Archaeological site in Scotland

Ardoch Roman Fort is an archaeological site just outside the village of Braco in Perthshire, Scotland, about 7 mi south of Crieff.

At Ardoch are the remains of a Roman fort and several marching camps which included a signal tower. Part of the Roman Gask Ridge, it is said to be one of the most complete Roman camps in Britain, and is one of the best-preserved series of Roman military earthworks in the whole Empire. It is protected as a scheduled monument.

==Description==
The remains consist of grass-covered earthworks, and are considered among the best preserved Roman earthworks in Britain. The site, which has a complex history, comprises two intersecting forts. The earliest fort is believed to be associated with the campaigns of Agricola (1st century). The later fort was apparently reconstructed within two outer ditches so that this later fort was protected by five ditches on both the east and north sides.
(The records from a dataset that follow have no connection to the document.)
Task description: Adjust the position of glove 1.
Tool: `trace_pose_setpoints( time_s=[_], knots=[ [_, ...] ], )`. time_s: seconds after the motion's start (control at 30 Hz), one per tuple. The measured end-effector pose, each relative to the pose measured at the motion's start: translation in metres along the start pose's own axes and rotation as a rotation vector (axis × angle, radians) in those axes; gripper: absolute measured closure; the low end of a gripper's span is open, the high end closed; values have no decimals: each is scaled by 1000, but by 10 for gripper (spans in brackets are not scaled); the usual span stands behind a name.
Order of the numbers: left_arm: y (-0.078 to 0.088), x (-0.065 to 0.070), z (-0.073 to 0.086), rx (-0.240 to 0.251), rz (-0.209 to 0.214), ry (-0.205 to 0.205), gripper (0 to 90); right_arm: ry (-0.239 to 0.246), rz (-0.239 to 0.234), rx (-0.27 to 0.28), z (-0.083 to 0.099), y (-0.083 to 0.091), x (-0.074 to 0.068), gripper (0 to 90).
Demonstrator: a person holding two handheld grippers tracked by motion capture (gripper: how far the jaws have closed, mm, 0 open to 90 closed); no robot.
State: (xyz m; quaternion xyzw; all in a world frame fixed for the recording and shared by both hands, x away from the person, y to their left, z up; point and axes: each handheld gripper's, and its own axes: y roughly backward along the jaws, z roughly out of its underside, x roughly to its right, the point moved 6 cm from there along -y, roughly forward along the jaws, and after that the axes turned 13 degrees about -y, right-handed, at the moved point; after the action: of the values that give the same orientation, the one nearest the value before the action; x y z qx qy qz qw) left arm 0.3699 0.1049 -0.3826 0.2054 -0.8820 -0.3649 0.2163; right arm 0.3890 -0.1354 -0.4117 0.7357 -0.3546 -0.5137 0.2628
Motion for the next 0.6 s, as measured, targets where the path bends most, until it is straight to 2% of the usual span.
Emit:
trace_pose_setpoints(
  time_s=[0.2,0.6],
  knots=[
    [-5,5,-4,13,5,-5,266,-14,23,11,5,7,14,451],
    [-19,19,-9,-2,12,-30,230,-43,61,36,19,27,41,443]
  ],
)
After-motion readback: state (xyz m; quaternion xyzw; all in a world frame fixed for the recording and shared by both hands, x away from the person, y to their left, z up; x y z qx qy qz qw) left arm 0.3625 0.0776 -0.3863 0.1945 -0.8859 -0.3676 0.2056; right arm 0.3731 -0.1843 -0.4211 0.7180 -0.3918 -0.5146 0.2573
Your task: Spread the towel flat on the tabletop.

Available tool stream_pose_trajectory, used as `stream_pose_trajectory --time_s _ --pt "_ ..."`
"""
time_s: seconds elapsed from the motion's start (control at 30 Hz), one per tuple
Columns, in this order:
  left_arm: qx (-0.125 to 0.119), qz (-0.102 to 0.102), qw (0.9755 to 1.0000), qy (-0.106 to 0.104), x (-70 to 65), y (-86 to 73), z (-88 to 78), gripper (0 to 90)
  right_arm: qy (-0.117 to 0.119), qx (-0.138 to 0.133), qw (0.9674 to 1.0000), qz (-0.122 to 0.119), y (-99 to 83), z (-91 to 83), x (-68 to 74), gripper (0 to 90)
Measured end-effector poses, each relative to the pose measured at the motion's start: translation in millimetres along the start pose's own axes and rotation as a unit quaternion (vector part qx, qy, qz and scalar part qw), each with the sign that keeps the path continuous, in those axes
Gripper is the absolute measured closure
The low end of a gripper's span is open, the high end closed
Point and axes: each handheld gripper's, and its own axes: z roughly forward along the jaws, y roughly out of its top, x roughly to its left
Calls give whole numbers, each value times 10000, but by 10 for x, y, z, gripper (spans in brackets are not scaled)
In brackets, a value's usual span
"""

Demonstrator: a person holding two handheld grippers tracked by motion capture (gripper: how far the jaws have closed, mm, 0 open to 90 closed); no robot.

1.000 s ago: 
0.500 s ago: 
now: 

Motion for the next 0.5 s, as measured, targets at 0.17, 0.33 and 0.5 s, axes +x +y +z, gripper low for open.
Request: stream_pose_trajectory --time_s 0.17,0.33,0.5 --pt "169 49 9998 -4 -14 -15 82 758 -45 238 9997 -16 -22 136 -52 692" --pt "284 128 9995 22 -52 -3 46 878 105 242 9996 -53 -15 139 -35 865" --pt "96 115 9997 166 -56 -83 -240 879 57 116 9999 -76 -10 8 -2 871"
The field to the north is the remnant of a large annexe. Archaeology has demonstrated the existence of a watch-tower (or signal tower) and at least six overlapping marching camps to the north and northeast.

Ardoch was one of a chain of camps separated by one-day marches in a generally north–south direction. Other Roman camps in this chain include Strageath, Inchtuthil, Battledykes, Stracathro, Raedykes and thence taking the Elsick Mounth trackway to Normandykes.

==Name==
The fort has sometimes been identified with the "Alauna" mentioned in Ptolemy's Geography. Ptolemy placed Alauna in the area occupied by the Damnonii tribe, and the name may be associated with the River Allan which flows about 1 mi to the south of the fort. However the identification of Ardoch with Alauna is considered tentative.

==Later history==
The site was reused in the medieval period when a chapel was built near the centre of the fort. The remains of the graveyard enclosure and the site of the chapel are the only archaeological remains which are visible within the fort.

A hoard of Roman silver coins was found 4 mi north of Ardoch in 1671. At that time, Lord Drummond wrote that the ditches were deep enough to hide a man on horseback. Other trenches to the northeast had been damaged by cultivation against his grandfather's orders.

In 1726 Alexander Gordon claimed that at Ardoch Roman Fort a subterranean passage was said to run from the fort, under the River Tay to the fort or 'Keir' on Grinnin Hill. This tunnel was said to contain a great deal of treasure.

Ardoch was visited by Queen Victoria and Prince Albert in 1842, although only Albert investigated the earthworks, Victoria preferred to remain in their carriage.

==Ownership and access==
Ardoch Roman Fort is part of the Ardoch estate, and is in private ownership, although access is allowed at reasonable times. To the north, the earthwork remains of two Roman marching camps, known as Black Hill Roman Camps, are in the care of Historic Environment Scotland.

==See also==

Whitley Castle in Northumberland, also known as Epiacum, is a Roman fort that also retains a remarkable series of ditches and ramparts. It is structured in an unusual 'lozenge' shape.